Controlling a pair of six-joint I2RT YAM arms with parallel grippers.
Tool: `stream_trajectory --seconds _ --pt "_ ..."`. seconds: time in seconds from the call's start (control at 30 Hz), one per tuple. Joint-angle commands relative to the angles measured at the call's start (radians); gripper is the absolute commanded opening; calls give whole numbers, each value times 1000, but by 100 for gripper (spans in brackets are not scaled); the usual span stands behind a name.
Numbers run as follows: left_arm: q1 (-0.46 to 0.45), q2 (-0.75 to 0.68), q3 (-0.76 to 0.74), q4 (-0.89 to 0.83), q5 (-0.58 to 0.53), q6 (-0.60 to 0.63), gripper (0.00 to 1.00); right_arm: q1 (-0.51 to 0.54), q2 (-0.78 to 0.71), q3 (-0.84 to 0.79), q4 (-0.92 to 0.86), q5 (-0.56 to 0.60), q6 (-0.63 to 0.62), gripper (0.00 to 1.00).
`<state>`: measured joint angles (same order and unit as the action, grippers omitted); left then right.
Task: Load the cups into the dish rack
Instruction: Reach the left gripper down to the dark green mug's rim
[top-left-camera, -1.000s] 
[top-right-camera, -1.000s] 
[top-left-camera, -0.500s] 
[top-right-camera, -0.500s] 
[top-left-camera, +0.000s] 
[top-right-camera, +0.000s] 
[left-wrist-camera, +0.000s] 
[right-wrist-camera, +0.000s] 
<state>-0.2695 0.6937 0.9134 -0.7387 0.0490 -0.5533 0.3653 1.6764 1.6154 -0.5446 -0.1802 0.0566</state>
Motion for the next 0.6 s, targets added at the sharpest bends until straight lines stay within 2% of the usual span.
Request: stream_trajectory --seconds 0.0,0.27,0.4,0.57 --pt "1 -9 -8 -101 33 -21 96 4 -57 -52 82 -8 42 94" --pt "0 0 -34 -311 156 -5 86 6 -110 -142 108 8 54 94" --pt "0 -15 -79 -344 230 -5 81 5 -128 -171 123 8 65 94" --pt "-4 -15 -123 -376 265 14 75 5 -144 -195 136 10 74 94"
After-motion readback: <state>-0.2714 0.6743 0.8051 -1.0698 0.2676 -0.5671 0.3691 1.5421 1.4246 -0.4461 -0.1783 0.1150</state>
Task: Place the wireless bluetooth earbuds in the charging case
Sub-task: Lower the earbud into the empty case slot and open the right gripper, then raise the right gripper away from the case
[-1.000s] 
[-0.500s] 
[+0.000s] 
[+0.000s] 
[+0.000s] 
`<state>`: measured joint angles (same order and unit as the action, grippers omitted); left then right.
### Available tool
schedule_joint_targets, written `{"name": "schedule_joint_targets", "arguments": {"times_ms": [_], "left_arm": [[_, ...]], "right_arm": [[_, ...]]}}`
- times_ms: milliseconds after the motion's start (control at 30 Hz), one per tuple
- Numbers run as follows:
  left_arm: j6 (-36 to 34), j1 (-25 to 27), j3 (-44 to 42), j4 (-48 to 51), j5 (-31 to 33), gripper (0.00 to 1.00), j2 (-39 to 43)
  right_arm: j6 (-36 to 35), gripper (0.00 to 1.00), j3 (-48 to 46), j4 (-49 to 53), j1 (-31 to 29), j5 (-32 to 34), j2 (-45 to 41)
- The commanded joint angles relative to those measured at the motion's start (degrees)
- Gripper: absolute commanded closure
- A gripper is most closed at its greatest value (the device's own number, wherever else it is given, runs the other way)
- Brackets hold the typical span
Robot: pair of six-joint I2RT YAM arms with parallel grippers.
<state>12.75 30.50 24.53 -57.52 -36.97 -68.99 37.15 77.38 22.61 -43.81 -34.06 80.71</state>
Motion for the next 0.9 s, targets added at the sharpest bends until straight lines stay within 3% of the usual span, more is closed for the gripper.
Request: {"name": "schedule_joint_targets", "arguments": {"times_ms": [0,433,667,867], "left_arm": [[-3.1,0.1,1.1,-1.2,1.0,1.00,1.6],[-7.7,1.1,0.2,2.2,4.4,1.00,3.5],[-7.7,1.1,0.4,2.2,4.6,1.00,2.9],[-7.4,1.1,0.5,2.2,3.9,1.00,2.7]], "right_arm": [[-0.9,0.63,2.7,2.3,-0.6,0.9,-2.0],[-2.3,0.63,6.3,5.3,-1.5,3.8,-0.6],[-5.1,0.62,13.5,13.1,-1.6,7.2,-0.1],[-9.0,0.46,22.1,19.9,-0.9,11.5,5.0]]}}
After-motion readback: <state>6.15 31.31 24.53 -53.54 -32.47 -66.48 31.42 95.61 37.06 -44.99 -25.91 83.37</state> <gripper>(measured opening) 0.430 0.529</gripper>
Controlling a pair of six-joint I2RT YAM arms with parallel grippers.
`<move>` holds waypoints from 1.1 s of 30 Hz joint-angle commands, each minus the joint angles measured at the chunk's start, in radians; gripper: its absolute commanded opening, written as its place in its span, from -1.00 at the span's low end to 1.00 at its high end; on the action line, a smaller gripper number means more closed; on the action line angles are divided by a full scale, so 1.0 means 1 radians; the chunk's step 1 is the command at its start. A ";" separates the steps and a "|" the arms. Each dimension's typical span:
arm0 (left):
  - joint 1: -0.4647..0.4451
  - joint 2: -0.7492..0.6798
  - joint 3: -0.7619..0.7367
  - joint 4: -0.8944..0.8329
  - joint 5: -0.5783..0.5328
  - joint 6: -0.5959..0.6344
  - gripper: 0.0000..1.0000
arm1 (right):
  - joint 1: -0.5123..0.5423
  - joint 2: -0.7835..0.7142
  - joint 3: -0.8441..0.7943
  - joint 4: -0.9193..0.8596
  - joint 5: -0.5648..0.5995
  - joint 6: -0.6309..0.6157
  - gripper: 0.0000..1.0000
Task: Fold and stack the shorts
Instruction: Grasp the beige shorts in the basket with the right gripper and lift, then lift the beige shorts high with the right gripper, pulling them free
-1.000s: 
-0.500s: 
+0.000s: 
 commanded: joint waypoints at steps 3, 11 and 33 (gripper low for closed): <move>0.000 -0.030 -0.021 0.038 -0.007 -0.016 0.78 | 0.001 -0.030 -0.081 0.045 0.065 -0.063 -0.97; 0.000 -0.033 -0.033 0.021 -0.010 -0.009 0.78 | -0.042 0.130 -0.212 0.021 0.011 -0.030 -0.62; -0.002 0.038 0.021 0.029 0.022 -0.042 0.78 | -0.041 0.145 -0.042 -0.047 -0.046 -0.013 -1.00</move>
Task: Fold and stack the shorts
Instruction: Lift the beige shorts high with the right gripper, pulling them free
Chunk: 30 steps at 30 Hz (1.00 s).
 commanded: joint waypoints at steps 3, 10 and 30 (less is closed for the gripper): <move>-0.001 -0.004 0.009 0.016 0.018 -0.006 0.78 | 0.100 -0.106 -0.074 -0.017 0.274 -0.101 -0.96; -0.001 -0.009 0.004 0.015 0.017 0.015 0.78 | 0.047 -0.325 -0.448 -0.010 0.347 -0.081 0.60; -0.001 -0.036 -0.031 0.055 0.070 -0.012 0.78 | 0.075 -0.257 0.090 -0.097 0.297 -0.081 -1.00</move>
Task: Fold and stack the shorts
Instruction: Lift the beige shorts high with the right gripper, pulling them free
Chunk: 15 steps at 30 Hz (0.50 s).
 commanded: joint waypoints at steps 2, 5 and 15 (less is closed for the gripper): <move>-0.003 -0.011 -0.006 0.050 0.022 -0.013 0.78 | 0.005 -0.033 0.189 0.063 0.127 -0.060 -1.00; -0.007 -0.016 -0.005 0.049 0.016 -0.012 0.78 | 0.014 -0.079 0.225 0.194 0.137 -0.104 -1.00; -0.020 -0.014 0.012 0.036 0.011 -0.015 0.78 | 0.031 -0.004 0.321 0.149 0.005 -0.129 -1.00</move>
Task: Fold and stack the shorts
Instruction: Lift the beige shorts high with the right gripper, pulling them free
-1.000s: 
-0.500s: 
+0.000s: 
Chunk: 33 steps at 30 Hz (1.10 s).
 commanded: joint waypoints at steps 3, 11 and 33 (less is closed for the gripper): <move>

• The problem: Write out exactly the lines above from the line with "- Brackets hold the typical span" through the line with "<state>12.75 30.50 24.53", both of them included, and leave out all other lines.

• Written response:
- Brackets hold the typical span
Robot: pair of six-joint I2RT YAM arms with parallel grippers.
<state>12.75 30.50 24.53 -57.52 -36.97 -68.99 37.15 77.38 22.61 -43.81 -34.06 80.71</state>

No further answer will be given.